The Korean military industry has been determined to enter the Polish and CEE markets for some time.
Hyundai Rotem had already presented its offer of K2PL battle tanks in 2018 during the International Defense Industry Exhibition in Kielce, Poland (AltairTV, September 10, 2018). Nevertheless, only Russia’s large-scale invasion of Ukraine finally triggered this state-to-state cooperation.
Strengthening bonds with a crucial NATO member does not only benefit South Korea’s defense industry in a financial sense, but, perhaps more importantly, it also builds confidence in the quality of Korean equipment and increases the competitiveness of Korean defense companies.
It should be kept in mind that South Korea is a latecomer to the global defense market. Hence, Seoul certainly desires an elevated standing as it hopes to penetrate other markets. “Poland is where our journey for the export of 1,000 FA-50 fighters begins,” Korea Aerospace Industries CEO Ahn Hyun-Ho declared, adding that Poland is a potential buyer of KF-21 “4.5th-generation” fighter aircraft, which is currently under development (Yonhap News Agency, July 28, 2022). Accordingly, the recently signed deals in Central and Eastern Europe might serve as a stepping stone into other industries, including shipbuilding. In December 2022, PKN Orlen, Poland’s leading energy group, co-organized a christening ceremony for two liquefied natural gas carriers at Hyundai Heavy Industries’ facilities in Ulsan, South Korea. The Polish company has chartered these for ten years from Norwegian energy entity Knutsen Group.
Neither China nor Russia—as the two major regional adversaries for Seoul and Warsaw in their respective areas—have commented on the recently intensified Korean-Polish defense relationship. Even so, it is clear that these developments run against Beijing’s and Moscow’s interests, if only from a military perspective. The large purchases of new weaponry and the creation of new logistical facilities in Central and Eastern Europe require both Russia and China to adjust to the new operational framework. If Korean defense production capacities are temporarily disabled—in the worst-case scenario, as the result of a strike or act of sabotage—it might be possible to replace them with elements delivered from Poland, a circumstance that any potential aggressor must reckon with.

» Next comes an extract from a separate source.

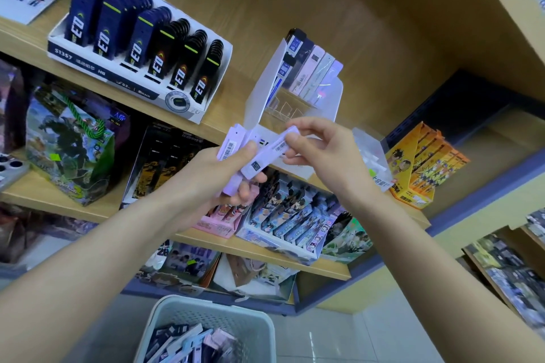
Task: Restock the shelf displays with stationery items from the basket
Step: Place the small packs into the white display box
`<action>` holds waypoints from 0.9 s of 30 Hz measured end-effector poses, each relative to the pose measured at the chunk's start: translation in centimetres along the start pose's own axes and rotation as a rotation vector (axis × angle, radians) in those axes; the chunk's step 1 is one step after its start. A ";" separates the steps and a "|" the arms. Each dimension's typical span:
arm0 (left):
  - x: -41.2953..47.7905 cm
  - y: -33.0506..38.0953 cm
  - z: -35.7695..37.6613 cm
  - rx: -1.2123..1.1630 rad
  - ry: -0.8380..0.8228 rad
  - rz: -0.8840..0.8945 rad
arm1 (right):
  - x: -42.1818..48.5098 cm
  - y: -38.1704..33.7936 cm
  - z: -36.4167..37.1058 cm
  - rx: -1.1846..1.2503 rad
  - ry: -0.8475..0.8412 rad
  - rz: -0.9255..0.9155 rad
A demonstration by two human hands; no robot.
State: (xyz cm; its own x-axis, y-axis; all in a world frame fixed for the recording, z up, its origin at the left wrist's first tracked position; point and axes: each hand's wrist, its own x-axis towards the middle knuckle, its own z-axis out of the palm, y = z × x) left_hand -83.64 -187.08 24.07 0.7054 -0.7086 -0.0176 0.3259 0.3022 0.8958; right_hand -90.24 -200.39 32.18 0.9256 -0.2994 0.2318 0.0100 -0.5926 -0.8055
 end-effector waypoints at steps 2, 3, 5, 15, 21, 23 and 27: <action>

The Polish-Korean defense relationship has every potential to become a win-win situation, with Warsaw boosting its military potential and reviving its heavy military industry, on the one hand, and Seoul solidifying its position in the European and global defense markets, on the other. Furthermore, strong political and military ties have already given rise to increased economic cooperation between the two sides, especially in the energy sector. Much will depend, however, on economic and political factors, as Poland is struggling with high inflation and is preparing for parliamentary elections this fall. Nevertheless, this burgeoning bilateral relationship should serve as another stepping stone for South Korea’s deeper economic and military engagement in the CEE region.